POLITICAL CONCEPTS: Polling, Sampling, Margin of Error
Learning Objectives
 Understand the idea of a poll.
 Estimate the margin of error for a poll using the number of people polled.
 Know what margin of error implies about the results of a poll.

Be able to list criteria for a good poll.
Resource List
 4 brown paper bags (Alternative: 9 bags)
 52 red poker chips (Alternative: 117 red poker chips)
 28 white poker chips (Alternative: 63 white poker chips)
 4 calculators (Alternative: 9 calculators)

Visual 1
Process

Prepare for the lesson ahead of time by placing 20 poker chips – 13 red and 7 white – in each brown paper bag. The lesson may be done with 4 bags or alternatively 9 bags. The tradeoff: More bags mean that students will participate in smaller groups, but results will take a bit longer to tabulate and more chips are required.
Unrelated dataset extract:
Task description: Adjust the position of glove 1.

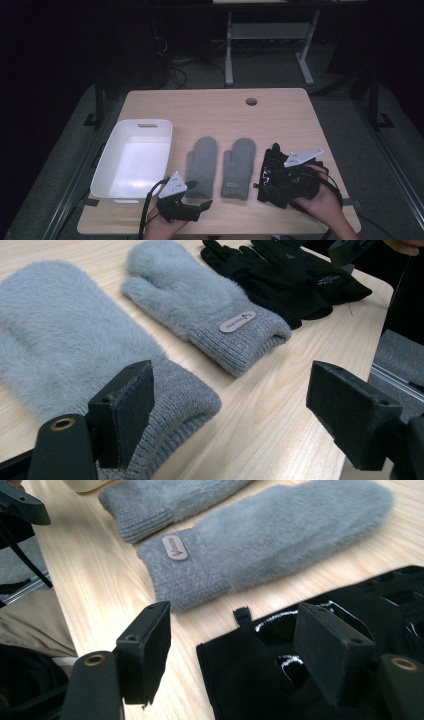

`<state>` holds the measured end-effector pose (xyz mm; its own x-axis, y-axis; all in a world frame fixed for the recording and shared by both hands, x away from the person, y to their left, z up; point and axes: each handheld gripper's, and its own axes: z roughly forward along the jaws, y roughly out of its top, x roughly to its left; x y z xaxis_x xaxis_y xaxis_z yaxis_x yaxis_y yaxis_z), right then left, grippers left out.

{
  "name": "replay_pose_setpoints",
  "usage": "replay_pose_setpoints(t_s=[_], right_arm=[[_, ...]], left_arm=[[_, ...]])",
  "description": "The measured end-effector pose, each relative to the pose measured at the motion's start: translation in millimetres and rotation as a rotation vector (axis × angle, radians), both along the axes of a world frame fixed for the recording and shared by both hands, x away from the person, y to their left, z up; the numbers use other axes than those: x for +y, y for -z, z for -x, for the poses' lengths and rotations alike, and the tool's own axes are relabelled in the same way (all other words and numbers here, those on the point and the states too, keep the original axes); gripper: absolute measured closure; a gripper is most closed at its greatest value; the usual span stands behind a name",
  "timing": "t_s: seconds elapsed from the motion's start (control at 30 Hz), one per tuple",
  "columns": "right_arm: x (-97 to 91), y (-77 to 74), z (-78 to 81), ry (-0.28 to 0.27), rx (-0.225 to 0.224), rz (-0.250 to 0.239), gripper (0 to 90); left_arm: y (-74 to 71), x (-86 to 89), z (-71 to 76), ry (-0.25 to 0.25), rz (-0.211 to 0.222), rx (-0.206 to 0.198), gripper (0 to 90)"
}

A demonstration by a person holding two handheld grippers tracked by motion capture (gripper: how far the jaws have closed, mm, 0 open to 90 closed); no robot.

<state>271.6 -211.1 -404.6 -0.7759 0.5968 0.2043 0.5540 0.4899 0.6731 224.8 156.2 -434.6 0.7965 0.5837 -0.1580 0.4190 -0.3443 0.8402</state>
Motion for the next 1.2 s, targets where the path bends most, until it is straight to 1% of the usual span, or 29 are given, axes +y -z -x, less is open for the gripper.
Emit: replay_pose_setpoints(t_s=[0.1, 0.13, 0.2, 0.27, 0.33, 0.47, 0.63, 0.7, 0.73, 0.8, 0.97, 1.0, 1.07, 1.13, 1.2], right_arm=[[4.5, -2.6, -4.9, -0.002, 0.014, 0.008, 28.5], [5.9, -3.5, -6.2, -0.006, 0.009, 0.014, 28.5], [10.9, -5.6, -11.2, -0.015, 0.014, 0.011, 28.3], [12.7, -6.4, -12.6, -0.017, 0.010, 0.020, 28.2], [15.8, -7.9, -15.8, -0.024, 0.019, 0.019, 28.2], [21.2, -12.1, -22.1, -0.045, 0.023, 0.019, 28.2], [29.9, -17.5, -27.8, -0.067, 0.021, 0.046, 28.2], [32.6, -18.2, -31.3, -0.081, 0.020, 0.039, 28.2], [36.3, -18.8, -33.8, -0.082, 0.027, 0.052, 28.3], [38.0, -18.6, -35.8, -0.088, 0.027, 0.054, 28.2], [48.9, -20.9, -44.4, -0.109, 0.031, 0.075, 28.2], [54.1, -22.1, -48.4, -0.120, 0.026, 0.087, 28.3], [57.0, -23.0, -50.4, -0.124, 0.026, 0.094, 28.3], [62.0, -24.3, -55.5, -0.138, 0.023, 0.110, 28.5], [66.0, -25.8, -61.0, -0.140, 0.024, 0.119, 29.1]], left_arm=[[0.5, 0.7, -0.4, -0.003, 0.003, 0.003, 19.2], [0.6, 0.8, -0.4, -0.003, 0.003, 0.004, 19.2], [0.8, 0.9, -0.2, -0.004, 0.003, 0.003, 19.2], [0.7, 0.8, -0.1, -0.003, 0.003, 0.004, 19.2], [0.6, 0.8, -0.2, -0.004, 0.005, 0.004, 19.2], [0.2, 1.6, -0.6, -0.003, 0.002, 0.000, 19.2], [0.0, 1.7, -0.4, -0.005, 0.003, 0.000, 19.2], [-0.1, 1.7, -0.5, -0.004, 0.000, -0.004, 19.2], [-0.2, 1.8, -0.6, -0.003, -0.002, -0.006, 19.2], [-0.3, 2.0, -0.7, -0.001, -0.006, -0.012, 19.2], [-0.4, 1.9, -0.1, -0.006, -0.002, -0.006, 19.1], [-0.5, 1.6, 0.1, -0.010, 0.004, -0.004, 19.1], [-0.8, 1.5, 0.1, -0.010, 0.004, -0.008, 19.1], [-1.4, 1.9, 0.3, -0.009, 0.000, -0.008, 19.1], [-1.2, 1.8, 0.5, -0.010, 0.004, -0.010, 19.1]])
Begin the lesson by asking a series of questions on polls. Ask the students:
 If they have recently seen a poll conducted by the media that gave information on an upcoming election. (The students should likely have seen such a poll.)
 Why they believe polls are conducted. (Many answers are possible such as: report newsworthy information on a political race, provide the candidates and parties with information, encourage people to become engaged in a political race.)
 If they believe the results of a poll. (Answers will vary.) Ask the students who said they do not why they do not believe the polls. (Answers will vary, but will probably focus on the polls being biased by how the poll was conducted or by the organization conducting the poll.)

Tell the students that some polls can be biased, and that you will talk to them about that later in the lesson. Tell the students that even polls that are done correctly have what is called a margin of error. Ask the students if they have seen the term margin of error. (The students may have seen the term printed at the bottom of poll results.)

Tell the students they will conduct an experiment that will help them understand the concept of margin of error.

Form four (alternatively nine) groups of students. Give each group a bag of chips. Tell the students they should not look in the bag.

Tell the students the bag contains red and white chips. Tell the students the chips in the bag represent voters for either the red party (a red chip) or the white party (white chip). As pollsters, they are going to try to figure out which party is favored by the voters by polling the voters. Tell them their goal will be to figure out the percentage of voters that favor the red party. (Of course, they will also know then the percentage that favors the white party.) Do not tell them that the bags contain the same percentage of red chips.

Tell the students to appoint one of their group as the pollster (the one who picks the chip out of the bag) and another as the record keeper. The record keeper will keep a count of the number of red and white chips drawn.

Tell the students that they will poll voters at random from the bag. Tell them they will do this by shaking the bag (gently), reaching in (without looking) and drawing out one chip. After the chip’s color is noted by the record keeper, the students are to put the chip back in the bag (“with replacement” in statistics jargon).

Tell the students to draw one chip from their bag and record the color of the chip.

Ask the students if they can predict the percentage of the chips that are red. (They will likely say that they do not have any information other than if they drew white, it cannot be 100% and if they drew red, it cannot be 0%.) Ask how they could get a better idea of the correct percentage. (They should realize they want to do more sampling.)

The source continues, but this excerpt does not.